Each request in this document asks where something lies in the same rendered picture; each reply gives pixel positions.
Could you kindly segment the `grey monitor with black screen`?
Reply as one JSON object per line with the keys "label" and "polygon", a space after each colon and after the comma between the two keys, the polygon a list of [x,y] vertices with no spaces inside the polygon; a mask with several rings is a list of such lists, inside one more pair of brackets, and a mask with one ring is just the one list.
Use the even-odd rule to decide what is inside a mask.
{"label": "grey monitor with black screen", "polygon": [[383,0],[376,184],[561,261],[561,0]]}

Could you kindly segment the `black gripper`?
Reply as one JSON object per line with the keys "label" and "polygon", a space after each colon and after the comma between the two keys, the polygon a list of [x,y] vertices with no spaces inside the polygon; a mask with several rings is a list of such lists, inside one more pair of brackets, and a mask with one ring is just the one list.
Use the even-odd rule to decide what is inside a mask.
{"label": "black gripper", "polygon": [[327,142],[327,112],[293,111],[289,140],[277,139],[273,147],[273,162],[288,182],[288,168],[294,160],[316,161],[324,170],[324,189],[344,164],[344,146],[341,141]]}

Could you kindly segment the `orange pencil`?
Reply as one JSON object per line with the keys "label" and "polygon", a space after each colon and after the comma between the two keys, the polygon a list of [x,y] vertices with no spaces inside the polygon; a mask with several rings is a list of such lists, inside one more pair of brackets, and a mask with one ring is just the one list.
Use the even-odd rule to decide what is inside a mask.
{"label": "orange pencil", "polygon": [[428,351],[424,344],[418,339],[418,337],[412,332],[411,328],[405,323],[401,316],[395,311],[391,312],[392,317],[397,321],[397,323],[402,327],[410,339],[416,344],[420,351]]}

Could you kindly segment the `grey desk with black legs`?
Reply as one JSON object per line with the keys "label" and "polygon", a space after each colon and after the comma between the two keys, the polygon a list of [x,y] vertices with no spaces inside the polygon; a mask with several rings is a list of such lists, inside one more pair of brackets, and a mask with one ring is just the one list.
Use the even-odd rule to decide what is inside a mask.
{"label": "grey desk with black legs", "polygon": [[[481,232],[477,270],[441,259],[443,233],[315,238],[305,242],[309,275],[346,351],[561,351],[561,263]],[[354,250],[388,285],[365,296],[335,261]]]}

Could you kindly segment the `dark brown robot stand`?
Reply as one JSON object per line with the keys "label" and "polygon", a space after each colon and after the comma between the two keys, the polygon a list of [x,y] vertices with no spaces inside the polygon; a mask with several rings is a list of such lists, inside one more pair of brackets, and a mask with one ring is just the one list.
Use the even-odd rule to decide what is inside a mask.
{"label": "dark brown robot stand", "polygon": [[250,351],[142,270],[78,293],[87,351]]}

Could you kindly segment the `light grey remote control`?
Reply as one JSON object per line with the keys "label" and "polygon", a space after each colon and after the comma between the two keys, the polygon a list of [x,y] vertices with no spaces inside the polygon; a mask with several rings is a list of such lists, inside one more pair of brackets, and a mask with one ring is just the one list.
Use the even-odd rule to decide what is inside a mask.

Exercise
In this exercise, every line of the listing is to be output exactly.

Completed task
Each request in this document asks where something lies in the same rendered picture; each reply gives pixel positions.
Could you kindly segment the `grey monitor with black screen`?
Reply as one JSON object per line with the keys "label" and "polygon", a space after each colon and after the comma between the two keys, the polygon a list of [x,y] vertices with no spaces inside the polygon; a mask with several rings is a list of such lists, inside one more pair of brackets, and a mask with one ring is just the one list.
Use the even-odd rule to decide what is inside a mask.
{"label": "grey monitor with black screen", "polygon": [[383,0],[376,184],[561,261],[561,0]]}

Could you kindly segment the `black gripper`?
Reply as one JSON object per line with the keys "label" and "polygon", a space after each colon and after the comma between the two keys, the polygon a list of [x,y] vertices with no spaces inside the polygon; a mask with several rings is a list of such lists, inside one more pair of brackets, and a mask with one ring is just the one list.
Use the even-odd rule to decide what is inside a mask.
{"label": "black gripper", "polygon": [[327,142],[327,112],[293,111],[289,140],[277,139],[273,147],[273,162],[288,182],[288,168],[294,160],[316,161],[324,170],[324,189],[344,164],[344,146],[341,141]]}

Could you kindly segment the `orange pencil`?
Reply as one JSON object per line with the keys "label" and "polygon", a space after each colon and after the comma between the two keys, the polygon a list of [x,y] vertices with no spaces inside the polygon; a mask with several rings is a list of such lists, inside one more pair of brackets, and a mask with one ring is just the one list.
Use the even-odd rule to decide what is inside a mask.
{"label": "orange pencil", "polygon": [[428,351],[424,344],[418,339],[418,337],[412,332],[411,328],[405,323],[401,316],[395,311],[391,312],[392,317],[397,321],[397,323],[402,327],[410,339],[416,344],[420,351]]}

Could you kindly segment the `grey desk with black legs`?
Reply as one JSON object per line with the keys "label" and "polygon", a space after each colon and after the comma between the two keys, the polygon a list of [x,y] vertices with no spaces inside the polygon; a mask with several rings is a list of such lists, inside one more pair of brackets, and a mask with one ring is just the one list.
Use the even-odd rule to decide what is inside a mask.
{"label": "grey desk with black legs", "polygon": [[[481,232],[477,270],[441,259],[443,233],[315,238],[305,242],[309,275],[346,351],[561,351],[561,263]],[[354,250],[388,285],[365,296],[335,261]]]}

Could you kindly segment the `dark brown robot stand`?
Reply as one JSON object per line with the keys "label" and "polygon", a space after each colon and after the comma between the two keys, the polygon a list of [x,y] vertices with no spaces inside the polygon; a mask with several rings is a list of such lists, inside one more pair of brackets, and a mask with one ring is just the one list.
Use the even-odd rule to decide what is inside a mask.
{"label": "dark brown robot stand", "polygon": [[250,351],[142,270],[78,293],[87,351]]}

Could you kindly segment the `light grey remote control`?
Reply as one JSON object per line with the keys "label" and "polygon", a space after each colon and after the comma between the two keys, the polygon a list of [x,y] vertices with no spaces inside the polygon; a mask with several rings is a list of such lists, inside one more pair of brackets, and a mask with one ring is just the one list.
Use the even-odd rule to decide what is inside a mask.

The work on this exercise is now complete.